(Material provided)
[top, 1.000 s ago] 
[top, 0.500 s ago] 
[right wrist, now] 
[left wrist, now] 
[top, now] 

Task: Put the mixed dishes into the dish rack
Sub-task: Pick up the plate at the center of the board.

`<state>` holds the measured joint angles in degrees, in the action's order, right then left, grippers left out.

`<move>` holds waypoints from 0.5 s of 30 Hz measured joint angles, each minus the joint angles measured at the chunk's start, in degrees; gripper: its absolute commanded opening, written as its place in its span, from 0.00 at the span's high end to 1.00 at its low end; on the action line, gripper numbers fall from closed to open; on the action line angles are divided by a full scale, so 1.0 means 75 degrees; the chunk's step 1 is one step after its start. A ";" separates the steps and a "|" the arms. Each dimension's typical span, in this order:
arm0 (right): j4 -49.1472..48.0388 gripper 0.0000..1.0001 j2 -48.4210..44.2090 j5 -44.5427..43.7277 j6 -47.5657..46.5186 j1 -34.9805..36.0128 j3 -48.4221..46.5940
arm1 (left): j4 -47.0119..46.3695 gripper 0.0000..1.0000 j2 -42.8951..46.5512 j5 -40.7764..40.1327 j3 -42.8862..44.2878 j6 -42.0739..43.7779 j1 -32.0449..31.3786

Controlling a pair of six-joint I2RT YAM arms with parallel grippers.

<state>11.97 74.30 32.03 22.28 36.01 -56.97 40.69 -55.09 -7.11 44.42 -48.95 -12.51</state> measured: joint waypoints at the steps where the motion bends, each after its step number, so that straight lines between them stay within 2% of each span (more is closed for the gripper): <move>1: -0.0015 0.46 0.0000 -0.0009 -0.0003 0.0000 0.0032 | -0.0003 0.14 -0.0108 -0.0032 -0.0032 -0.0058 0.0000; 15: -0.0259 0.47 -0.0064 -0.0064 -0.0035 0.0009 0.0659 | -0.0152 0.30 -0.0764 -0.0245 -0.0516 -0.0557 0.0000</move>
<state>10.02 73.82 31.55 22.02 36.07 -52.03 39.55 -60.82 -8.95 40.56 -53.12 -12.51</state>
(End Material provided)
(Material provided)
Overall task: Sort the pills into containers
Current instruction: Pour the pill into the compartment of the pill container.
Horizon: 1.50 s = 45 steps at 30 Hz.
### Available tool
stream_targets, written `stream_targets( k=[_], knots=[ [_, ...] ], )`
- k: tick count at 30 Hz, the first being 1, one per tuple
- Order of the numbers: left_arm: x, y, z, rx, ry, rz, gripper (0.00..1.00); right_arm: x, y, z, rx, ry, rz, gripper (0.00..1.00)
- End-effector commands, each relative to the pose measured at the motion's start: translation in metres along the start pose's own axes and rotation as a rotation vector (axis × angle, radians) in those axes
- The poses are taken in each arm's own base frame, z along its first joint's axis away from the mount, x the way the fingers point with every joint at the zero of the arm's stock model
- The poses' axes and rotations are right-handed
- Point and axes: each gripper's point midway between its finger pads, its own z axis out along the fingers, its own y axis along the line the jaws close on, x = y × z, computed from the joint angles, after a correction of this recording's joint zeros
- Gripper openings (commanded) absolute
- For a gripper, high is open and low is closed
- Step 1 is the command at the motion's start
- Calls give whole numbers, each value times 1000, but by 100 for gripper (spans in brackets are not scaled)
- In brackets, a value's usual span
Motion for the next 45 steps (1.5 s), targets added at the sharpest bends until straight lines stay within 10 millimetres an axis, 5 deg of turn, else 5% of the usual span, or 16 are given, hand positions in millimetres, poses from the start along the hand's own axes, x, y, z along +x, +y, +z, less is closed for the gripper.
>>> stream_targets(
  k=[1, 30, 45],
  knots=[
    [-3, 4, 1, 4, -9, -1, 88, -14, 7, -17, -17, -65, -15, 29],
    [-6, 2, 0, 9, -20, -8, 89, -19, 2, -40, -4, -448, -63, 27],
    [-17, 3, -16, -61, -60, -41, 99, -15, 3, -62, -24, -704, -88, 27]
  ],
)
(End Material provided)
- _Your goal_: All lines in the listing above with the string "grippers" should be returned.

- _Solution for this problem_:
`<state>` holds the measured joint angles in degrees, in the action's order, right then left, grippers left out.
Controlling a pair of six-joint I2RT YAM arms with parallel grippers.

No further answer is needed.